ACTIVITY – Retyping the data exactly is the task. Include every line.

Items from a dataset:
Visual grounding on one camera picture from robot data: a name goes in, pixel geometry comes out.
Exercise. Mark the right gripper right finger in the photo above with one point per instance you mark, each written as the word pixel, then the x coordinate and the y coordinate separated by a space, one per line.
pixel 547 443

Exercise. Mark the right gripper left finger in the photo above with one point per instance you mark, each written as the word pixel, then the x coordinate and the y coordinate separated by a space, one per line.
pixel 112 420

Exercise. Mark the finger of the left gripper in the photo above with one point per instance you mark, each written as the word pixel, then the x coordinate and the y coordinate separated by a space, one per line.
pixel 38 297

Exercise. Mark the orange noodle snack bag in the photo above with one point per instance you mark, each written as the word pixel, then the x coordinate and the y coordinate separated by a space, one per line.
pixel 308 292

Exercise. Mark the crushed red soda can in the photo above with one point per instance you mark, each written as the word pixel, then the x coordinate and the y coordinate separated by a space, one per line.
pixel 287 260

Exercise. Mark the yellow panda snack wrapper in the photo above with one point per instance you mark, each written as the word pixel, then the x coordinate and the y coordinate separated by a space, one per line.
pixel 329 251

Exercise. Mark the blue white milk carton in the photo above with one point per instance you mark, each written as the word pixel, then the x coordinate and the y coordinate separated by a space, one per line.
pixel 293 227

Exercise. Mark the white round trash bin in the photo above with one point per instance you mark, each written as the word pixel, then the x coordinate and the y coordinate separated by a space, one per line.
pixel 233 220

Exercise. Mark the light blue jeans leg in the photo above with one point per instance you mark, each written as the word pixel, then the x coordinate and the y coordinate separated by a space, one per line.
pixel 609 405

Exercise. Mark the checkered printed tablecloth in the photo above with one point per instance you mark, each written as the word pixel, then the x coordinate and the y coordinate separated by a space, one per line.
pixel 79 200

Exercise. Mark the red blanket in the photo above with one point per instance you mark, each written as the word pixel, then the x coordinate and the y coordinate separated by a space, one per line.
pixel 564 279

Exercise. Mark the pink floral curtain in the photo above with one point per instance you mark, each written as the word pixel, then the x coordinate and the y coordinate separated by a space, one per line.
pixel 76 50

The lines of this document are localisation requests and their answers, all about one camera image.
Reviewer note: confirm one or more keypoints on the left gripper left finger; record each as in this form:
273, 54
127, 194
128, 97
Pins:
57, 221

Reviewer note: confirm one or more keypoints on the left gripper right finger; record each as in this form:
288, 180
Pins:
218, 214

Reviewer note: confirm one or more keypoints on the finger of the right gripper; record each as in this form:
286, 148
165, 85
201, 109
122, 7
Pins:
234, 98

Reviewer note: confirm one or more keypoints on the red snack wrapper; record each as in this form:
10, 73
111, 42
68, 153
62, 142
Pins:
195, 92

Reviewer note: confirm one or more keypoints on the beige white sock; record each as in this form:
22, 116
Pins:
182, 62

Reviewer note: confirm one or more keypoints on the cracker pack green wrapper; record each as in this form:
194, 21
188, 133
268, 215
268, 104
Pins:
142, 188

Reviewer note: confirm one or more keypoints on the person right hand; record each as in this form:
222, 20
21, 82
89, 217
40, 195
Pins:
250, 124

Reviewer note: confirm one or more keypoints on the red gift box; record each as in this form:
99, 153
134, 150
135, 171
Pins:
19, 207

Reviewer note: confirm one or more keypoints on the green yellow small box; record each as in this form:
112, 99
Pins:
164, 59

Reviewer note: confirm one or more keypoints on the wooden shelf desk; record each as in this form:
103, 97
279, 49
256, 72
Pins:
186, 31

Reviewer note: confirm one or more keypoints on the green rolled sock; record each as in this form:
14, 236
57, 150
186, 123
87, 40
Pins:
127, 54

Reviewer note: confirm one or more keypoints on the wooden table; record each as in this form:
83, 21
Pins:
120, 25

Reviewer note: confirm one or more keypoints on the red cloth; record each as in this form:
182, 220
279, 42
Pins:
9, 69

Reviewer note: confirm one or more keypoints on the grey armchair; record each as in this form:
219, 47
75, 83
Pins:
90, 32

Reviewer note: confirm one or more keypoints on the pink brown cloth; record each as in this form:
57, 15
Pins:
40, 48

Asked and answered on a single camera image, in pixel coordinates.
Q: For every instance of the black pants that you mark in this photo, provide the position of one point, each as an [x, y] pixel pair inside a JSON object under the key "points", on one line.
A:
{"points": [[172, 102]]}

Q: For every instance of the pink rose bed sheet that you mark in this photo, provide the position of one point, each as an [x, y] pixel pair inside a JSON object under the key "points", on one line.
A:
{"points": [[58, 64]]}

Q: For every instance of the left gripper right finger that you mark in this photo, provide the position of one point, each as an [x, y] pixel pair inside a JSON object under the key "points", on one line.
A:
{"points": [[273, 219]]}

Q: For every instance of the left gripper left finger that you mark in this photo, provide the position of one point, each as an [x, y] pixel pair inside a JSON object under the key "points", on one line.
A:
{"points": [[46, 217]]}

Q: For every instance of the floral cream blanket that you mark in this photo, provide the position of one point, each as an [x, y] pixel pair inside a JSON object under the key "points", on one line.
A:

TASK OUTPUT –
Visual grounding on one camera picture from robot data: a name goes in, pixel geometry comes out.
Exercise. Mark the right gripper right finger in the photo above with one point per instance you mark, each written as the word pixel, then the x coordinate and the y coordinate separated by a space, one per line.
pixel 547 443

Exercise. Mark the right gripper left finger in the photo above with one point per instance you mark, each written as the word pixel, then the x coordinate and the y coordinate separated by a space, one per line.
pixel 112 420

Exercise. Mark the finger of the left gripper in the photo above with one point per instance you mark, each written as the word pixel, then the x coordinate and the y coordinate separated by a space, one per line.
pixel 38 297

Exercise. Mark the orange noodle snack bag in the photo above with one point per instance you mark, each written as the word pixel, then the x coordinate and the y coordinate separated by a space, one per line.
pixel 308 292

Exercise. Mark the crushed red soda can in the photo above with one point per instance you mark, each written as the word pixel, then the x coordinate and the y coordinate separated by a space, one per line.
pixel 287 260

Exercise. Mark the yellow panda snack wrapper in the photo above with one point per instance you mark, each written as the word pixel, then the x coordinate and the y coordinate separated by a space, one per line.
pixel 329 251

Exercise. Mark the blue white milk carton in the photo above with one point per instance you mark, each written as the word pixel, then the x coordinate and the y coordinate separated by a space, one per line.
pixel 293 227

Exercise. Mark the white round trash bin in the photo above with one point per instance you mark, each written as the word pixel, then the x coordinate and the y coordinate separated by a space, one per line.
pixel 233 220

Exercise. Mark the light blue jeans leg in the photo above with one point per instance you mark, each written as the word pixel, then the x coordinate and the y coordinate separated by a space, one per line.
pixel 609 405

Exercise. Mark the checkered printed tablecloth in the photo above with one point per instance you mark, each written as the word pixel, then the x coordinate and the y coordinate separated by a space, one per line.
pixel 79 200

Exercise. Mark the red blanket in the photo above with one point per instance you mark, each written as the word pixel, then the x coordinate and the y coordinate separated by a space, one per line.
pixel 564 279

Exercise. Mark the pink floral curtain in the photo above with one point per instance you mark, each written as the word pixel, then the x coordinate and the y coordinate separated by a space, one per line.
pixel 76 50

The lines of this document are localisation requests and their answers, all about one camera image.
Reviewer note: confirm one or more keypoints on the left gripper left finger; record each as in this form:
273, 54
127, 194
128, 97
Pins:
57, 221

Reviewer note: confirm one or more keypoints on the left gripper right finger; record each as in this form:
288, 180
Pins:
218, 214

Reviewer note: confirm one or more keypoints on the finger of the right gripper; record each as in this form:
286, 148
165, 85
201, 109
122, 7
Pins:
234, 98

Reviewer note: confirm one or more keypoints on the red snack wrapper; record each as in this form:
10, 73
111, 42
68, 153
62, 142
Pins:
195, 92

Reviewer note: confirm one or more keypoints on the beige white sock; record each as in this form:
22, 116
Pins:
182, 62

Reviewer note: confirm one or more keypoints on the cracker pack green wrapper; record each as in this form:
194, 21
188, 133
268, 215
268, 104
Pins:
142, 188

Reviewer note: confirm one or more keypoints on the person right hand; record each as in this form:
222, 20
21, 82
89, 217
40, 195
Pins:
250, 124

Reviewer note: confirm one or more keypoints on the red gift box; record each as in this form:
99, 153
134, 150
135, 171
Pins:
19, 207

Reviewer note: confirm one or more keypoints on the green yellow small box; record each as in this form:
112, 99
Pins:
164, 59

Reviewer note: confirm one or more keypoints on the wooden shelf desk; record each as in this form:
103, 97
279, 49
256, 72
Pins:
186, 31

Reviewer note: confirm one or more keypoints on the green rolled sock; record each as in this form:
14, 236
57, 150
186, 123
87, 40
Pins:
127, 54

Reviewer note: confirm one or more keypoints on the wooden table; record each as in this form:
83, 21
Pins:
120, 25

Reviewer note: confirm one or more keypoints on the red cloth; record each as in this form:
182, 220
279, 42
Pins:
9, 69

Reviewer note: confirm one or more keypoints on the grey armchair; record each as in this form:
219, 47
75, 83
Pins:
90, 32

Reviewer note: confirm one or more keypoints on the pink brown cloth; record each as in this form:
57, 15
Pins:
40, 48

Asked and answered on a single camera image, in pixel coordinates.
Q: For every instance of the black pants that you mark in this photo, provide the position of one point, each as an [x, y] pixel pair inside a JSON object under the key "points", on one line.
A:
{"points": [[172, 102]]}

Q: For every instance of the pink rose bed sheet that you mark in this photo, provide the position of one point, each as an [x, y] pixel pair inside a JSON object under the key "points", on one line.
A:
{"points": [[58, 64]]}

Q: For every instance of the left gripper right finger that you mark in this photo, provide the position of one point, each as an [x, y] pixel pair inside a JSON object under the key "points", on one line.
A:
{"points": [[273, 219]]}

Q: For every instance of the left gripper left finger that you mark in this photo, provide the position of one point, each as an [x, y] pixel pair inside a JSON object under the key "points", on one line.
A:
{"points": [[46, 217]]}

Q: For every instance of the floral cream blanket that you mark in this photo, provide the position of one point, each as an [x, y] pixel pair inside a JSON object under the key "points", on one line.
A:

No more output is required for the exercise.